Likewise, the court's reliance on James is not inconsistent with the Supreme Court's holding in Desert Palace. In that case, the precise question before the Court was whether a plaintiff in a mixed-motive case -- i.e., where both legitimate and illegitimate reasons motivated the employer's decision -- must present direct (as opposed to merely circumstantial) evidence of discrimination in order to obtain a mixed-motive jury instruction under Section 2000e-2(m) of Title VII, as amended by the Civil Rights Act of 1991.*fn1 The Court held that, to warrant a mixed-motive jury instruction, a Title VII plaintiff need only present sufficient evidence -- whether direct or circumstantial -- "for a reasonable jury to conclude, by a preponderance of the evidence, that 'race, color, religion, sex, or national origin was a motivating factor for any employment practice.'" Desert Palace, 539 U.S. at 101. There is nothing in Reeves that can be reasonably interpreted as calling into question this court's application of the standards set forth in James to assess the sufficiency of the evidence in the record on summary judgment at the pretext stage of the McDonnell Douglas analysis.

Nor does the Second Circuit's decision in Holcomb v. Iona College, 521 F.3d 130 (2d Cir. 2008), require reconsideration. In Holcomb, the plaintiff was fired from his position as an assistant coach of the Iona College men's basketball team following a decline in the team's performance. He claimed that the college's decision to terminate him was motivated in part by his marriage to an African-American woman (the plaintiff is white). The district court granted summary judgment dismissing the complaint, finding that the plaintiff failed to meet his burden at the third step of the McDonnell Douglas analysis to produce evidence establishing that the college's stated reasons for his termination were a pretext for racial discrimination. Holcomb v. Iona College, 2006 WL 1982764, at *13 (S.D.N.Y. July 11, 2006). The Second Circuit reversed, holding that:

[A] plaintiff who claims that the employer acted with mixed motives is not required to prove that the employer's stated reason was a pretext. A plaintiff alleging that an employment decision was motivated both by legitimate and illegitimate reasons may establish that the impermissible factor was a motivating factor, without proving that the employer's proffered explanation was not some part of the employer's motivation.

Holcomb, 531 F.3d at 141-42 (internal quotation marks and citations omitted).

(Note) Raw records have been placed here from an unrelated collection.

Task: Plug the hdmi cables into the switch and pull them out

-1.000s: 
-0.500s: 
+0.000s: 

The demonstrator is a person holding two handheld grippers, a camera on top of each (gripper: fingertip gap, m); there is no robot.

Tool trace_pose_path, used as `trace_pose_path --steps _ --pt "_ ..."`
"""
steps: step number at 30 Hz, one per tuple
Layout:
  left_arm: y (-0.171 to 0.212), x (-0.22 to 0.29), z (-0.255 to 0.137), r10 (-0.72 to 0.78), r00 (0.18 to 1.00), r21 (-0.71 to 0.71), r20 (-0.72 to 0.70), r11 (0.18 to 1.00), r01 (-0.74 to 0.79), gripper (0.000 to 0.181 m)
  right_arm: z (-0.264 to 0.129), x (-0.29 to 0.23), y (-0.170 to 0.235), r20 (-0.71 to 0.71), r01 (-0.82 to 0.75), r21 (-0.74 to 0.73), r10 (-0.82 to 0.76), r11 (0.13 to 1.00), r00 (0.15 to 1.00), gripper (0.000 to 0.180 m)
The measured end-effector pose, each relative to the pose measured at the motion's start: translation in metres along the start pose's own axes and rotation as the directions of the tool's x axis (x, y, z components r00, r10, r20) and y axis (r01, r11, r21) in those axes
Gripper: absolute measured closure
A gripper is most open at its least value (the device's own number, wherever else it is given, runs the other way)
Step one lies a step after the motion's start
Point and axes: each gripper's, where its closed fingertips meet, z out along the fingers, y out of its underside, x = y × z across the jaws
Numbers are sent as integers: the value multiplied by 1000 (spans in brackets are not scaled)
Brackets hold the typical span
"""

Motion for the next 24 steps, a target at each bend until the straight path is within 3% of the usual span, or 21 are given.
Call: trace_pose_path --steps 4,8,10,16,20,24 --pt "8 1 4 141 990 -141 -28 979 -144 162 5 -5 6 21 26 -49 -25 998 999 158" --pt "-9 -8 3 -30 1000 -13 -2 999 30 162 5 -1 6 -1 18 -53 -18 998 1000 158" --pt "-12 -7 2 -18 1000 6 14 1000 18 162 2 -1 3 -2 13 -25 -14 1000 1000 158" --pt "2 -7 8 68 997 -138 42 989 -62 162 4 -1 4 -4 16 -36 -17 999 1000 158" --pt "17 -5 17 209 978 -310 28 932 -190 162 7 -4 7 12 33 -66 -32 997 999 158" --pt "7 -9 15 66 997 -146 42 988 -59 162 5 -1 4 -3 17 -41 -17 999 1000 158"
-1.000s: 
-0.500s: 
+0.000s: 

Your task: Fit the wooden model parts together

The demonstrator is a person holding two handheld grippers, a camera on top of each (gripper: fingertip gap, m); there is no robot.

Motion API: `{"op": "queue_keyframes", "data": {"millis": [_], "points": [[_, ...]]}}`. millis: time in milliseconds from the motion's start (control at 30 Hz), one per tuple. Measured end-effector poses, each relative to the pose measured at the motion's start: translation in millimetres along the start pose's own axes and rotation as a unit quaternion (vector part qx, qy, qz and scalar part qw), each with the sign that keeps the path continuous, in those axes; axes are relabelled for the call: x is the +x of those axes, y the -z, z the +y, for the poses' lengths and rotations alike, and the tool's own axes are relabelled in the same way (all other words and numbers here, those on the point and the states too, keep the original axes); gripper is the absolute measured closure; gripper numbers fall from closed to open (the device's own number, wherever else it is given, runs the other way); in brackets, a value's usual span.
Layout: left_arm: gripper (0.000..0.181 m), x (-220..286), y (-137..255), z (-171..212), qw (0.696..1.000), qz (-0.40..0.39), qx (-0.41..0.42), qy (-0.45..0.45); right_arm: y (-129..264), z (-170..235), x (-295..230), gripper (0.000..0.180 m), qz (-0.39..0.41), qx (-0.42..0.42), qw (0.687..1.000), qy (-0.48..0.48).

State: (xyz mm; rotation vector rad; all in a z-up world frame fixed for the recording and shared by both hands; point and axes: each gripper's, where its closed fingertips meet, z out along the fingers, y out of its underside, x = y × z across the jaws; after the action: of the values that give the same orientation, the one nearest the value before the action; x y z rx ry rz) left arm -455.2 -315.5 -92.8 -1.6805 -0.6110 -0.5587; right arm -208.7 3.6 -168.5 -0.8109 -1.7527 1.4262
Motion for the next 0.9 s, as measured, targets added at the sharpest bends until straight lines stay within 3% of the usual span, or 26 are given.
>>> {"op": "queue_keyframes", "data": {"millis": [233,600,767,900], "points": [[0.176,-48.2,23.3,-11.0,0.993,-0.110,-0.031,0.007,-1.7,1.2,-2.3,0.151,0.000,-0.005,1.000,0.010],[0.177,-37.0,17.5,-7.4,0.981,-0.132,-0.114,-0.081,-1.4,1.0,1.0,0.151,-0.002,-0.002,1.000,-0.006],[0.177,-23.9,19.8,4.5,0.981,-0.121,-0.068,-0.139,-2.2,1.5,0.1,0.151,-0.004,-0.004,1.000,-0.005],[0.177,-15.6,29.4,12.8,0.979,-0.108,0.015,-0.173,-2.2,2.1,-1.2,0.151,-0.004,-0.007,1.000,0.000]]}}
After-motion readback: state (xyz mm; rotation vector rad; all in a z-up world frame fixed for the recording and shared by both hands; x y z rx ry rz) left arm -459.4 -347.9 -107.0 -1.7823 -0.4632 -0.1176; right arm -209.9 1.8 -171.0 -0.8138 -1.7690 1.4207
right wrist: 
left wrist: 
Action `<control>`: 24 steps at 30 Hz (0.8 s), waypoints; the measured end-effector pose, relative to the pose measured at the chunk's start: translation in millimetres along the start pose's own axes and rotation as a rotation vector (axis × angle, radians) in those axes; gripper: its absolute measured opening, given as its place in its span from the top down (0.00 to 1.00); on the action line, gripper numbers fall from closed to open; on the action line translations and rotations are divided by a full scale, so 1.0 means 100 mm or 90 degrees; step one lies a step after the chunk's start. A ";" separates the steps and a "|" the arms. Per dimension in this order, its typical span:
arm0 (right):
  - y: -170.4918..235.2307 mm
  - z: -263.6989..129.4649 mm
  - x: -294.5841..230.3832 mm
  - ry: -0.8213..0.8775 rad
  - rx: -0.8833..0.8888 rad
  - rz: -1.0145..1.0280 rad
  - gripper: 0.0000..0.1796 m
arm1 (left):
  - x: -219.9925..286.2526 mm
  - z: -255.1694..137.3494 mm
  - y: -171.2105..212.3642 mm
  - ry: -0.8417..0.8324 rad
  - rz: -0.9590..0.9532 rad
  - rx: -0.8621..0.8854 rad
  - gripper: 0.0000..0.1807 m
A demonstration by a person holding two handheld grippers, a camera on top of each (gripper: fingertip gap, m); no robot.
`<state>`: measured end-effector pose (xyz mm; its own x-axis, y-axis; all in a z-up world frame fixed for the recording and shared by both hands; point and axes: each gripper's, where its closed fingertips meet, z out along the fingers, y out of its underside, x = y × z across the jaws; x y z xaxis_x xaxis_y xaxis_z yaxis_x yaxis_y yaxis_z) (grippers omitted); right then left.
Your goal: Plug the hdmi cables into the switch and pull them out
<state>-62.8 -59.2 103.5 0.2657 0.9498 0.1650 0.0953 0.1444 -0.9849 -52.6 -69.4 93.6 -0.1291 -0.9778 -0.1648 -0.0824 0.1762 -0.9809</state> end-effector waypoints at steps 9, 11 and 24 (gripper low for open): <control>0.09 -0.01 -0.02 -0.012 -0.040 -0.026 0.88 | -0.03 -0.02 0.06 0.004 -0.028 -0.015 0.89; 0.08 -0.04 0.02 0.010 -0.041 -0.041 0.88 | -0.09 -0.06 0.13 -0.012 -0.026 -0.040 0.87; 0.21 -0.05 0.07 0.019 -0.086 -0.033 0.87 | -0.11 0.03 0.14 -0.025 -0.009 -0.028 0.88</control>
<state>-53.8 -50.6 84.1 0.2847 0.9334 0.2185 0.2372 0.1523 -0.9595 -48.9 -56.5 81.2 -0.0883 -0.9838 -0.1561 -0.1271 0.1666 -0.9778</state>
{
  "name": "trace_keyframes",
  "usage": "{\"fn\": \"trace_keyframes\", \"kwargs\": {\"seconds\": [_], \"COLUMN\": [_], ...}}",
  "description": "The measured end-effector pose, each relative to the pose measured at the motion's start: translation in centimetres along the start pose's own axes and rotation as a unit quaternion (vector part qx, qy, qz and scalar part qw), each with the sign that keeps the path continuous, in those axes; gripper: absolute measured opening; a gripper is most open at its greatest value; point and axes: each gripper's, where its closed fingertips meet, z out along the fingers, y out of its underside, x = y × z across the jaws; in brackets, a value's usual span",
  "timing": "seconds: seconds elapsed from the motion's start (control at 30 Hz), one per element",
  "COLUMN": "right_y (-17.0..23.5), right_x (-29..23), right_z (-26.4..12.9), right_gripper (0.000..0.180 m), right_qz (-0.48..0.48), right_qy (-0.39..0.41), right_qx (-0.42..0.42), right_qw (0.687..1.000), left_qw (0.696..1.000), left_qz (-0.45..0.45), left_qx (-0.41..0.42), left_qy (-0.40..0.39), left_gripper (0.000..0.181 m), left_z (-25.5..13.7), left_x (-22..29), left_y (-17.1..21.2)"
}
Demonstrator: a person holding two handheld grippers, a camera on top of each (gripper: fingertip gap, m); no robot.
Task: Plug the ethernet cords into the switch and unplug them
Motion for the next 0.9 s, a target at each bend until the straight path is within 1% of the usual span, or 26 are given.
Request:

In this case, however, plaintiff has not alleged -- nor did he argue in his submissions on summary judgment -- that the decision to terminate him was motivated by both legitimate and illegitimate reasons. Rather, plaintiff has steadfastly challenged the legitimacy of the reasons given for his termination, asserting grounds which were thoroughly considered and rejected by the court. In any event, even if plaintiff's claims could be viewed as sufficient to invoke the mixed-motive principles applied in Desert Palace and Holcomb, there is nothing in his Rule 59(e) submissions that might reasonably be expected to show that the decision to terminate him was partly motivated by illegitimate reasons, or to somehow otherwise alter the conclusion reached by the court that the plaintiff's circumstantial proof, while sufficient to meet his minimal prima facie burden of production, is insufficient to warrant sending this case to a jury.

For these reasons, plaintiff's motion for reconsideration is denied. So ordered.